**Activity:** If a line in the listing below contains "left", return that line.

**Data extract:**

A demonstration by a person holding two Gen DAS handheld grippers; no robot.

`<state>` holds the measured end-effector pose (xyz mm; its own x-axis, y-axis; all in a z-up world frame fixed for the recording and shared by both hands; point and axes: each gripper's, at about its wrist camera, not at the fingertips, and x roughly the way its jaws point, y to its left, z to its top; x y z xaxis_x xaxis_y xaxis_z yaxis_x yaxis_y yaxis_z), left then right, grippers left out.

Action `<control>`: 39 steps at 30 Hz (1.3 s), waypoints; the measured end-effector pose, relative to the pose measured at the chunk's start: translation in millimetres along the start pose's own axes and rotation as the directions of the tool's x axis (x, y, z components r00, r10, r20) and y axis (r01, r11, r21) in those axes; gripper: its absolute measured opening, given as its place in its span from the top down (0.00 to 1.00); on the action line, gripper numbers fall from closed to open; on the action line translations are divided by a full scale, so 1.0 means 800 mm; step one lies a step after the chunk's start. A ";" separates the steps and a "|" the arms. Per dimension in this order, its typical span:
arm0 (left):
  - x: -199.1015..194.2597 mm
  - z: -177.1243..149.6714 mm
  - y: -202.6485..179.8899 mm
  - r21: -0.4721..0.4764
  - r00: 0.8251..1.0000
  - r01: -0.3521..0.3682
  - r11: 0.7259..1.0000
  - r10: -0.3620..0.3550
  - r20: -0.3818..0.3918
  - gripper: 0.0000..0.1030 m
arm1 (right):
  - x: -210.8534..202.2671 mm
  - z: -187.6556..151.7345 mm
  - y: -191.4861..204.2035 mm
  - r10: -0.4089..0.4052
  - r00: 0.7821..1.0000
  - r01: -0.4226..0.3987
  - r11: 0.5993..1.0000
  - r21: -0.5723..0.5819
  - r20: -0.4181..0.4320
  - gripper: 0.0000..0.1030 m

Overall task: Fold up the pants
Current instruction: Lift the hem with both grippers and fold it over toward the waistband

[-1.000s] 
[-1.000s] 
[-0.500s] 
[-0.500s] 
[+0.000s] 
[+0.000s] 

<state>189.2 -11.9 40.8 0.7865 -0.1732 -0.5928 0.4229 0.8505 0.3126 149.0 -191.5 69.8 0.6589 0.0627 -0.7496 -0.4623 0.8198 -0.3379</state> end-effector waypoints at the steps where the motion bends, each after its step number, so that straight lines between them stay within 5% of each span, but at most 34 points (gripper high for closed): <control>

**Response box:**
`<state>` holds the measured end-effector pose (xyz mm; its own x-axis, y-axis; all in a z-up world frame fixed for the recording and shared by both hands; point and axes: each gripper's, at about its wrist camera, not at the fingertips, and x roughly the way its jaws point, y to its left, z to its top; x y z xaxis_x xaxis_y xaxis_z yaxis_x yaxis_y yaxis_z), left then right, grippers left out.
arm0 (left):

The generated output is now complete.